§ **Instructions to follow**: Beginning with the line containing "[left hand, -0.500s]" and going on through the line containing "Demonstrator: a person", the lines below are to be returned exactly, pictures excluded and nothing added.

§ **Data shown**:
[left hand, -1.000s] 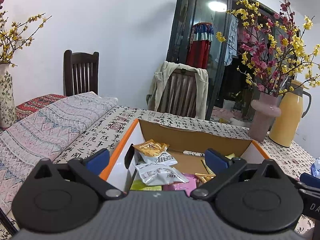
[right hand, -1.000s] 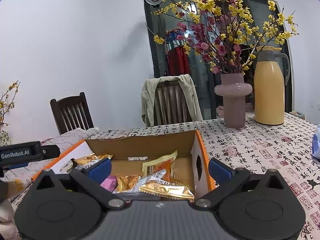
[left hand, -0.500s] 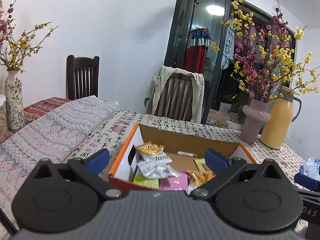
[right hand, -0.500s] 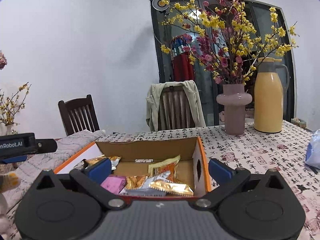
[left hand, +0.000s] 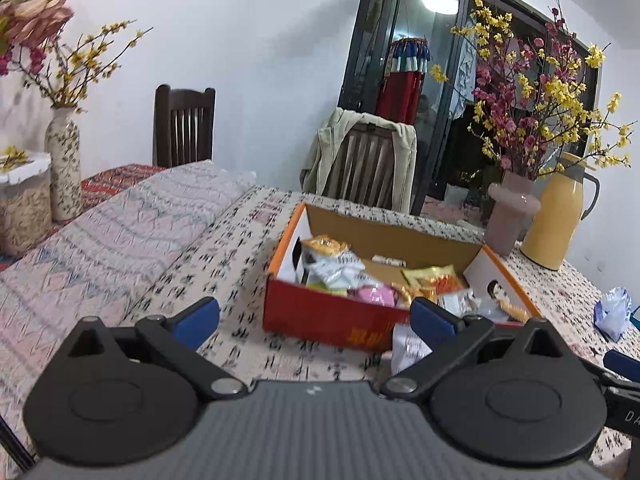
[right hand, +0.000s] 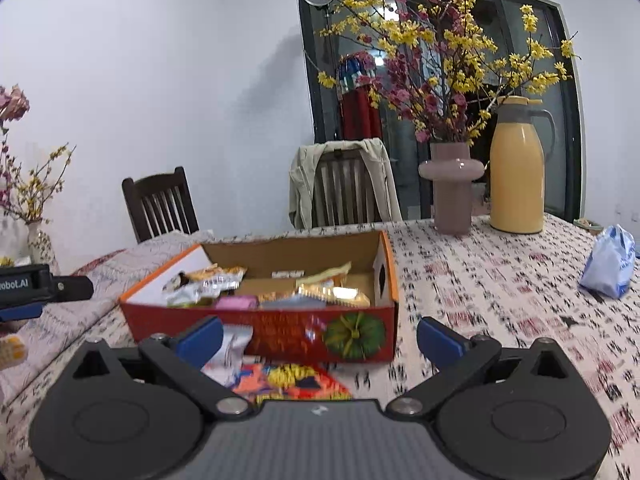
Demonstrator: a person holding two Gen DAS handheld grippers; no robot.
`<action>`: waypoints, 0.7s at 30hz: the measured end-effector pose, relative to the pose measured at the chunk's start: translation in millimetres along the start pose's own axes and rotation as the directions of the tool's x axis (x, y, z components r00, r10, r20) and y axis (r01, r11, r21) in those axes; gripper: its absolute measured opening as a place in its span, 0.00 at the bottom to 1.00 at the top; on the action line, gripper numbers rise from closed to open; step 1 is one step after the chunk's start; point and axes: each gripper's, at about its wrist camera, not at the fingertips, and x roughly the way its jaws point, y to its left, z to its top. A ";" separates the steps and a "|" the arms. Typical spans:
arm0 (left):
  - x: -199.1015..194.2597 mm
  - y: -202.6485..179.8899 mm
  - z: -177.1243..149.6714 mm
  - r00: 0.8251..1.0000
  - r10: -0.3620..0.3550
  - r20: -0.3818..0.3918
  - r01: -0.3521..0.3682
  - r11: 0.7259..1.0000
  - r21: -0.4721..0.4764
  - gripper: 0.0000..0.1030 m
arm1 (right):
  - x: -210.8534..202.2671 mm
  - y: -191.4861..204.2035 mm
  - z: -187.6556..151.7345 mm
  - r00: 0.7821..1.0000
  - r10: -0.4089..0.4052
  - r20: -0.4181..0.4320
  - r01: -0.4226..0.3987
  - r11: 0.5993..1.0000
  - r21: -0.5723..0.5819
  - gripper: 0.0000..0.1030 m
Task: Organize snacks
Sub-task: 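Withdraw both grippers from the box toward the snack pile, then grasp the lime-green packet on the pile with the right gripper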
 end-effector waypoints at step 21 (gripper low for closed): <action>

§ **Reply to the exercise**:
[left hand, -0.500s] 
[right hand, -0.500s] 
[left hand, +0.000s] 
[right hand, +0.000s] 
Demonstrator: a person holding two Gen DAS handheld grippers; no robot.

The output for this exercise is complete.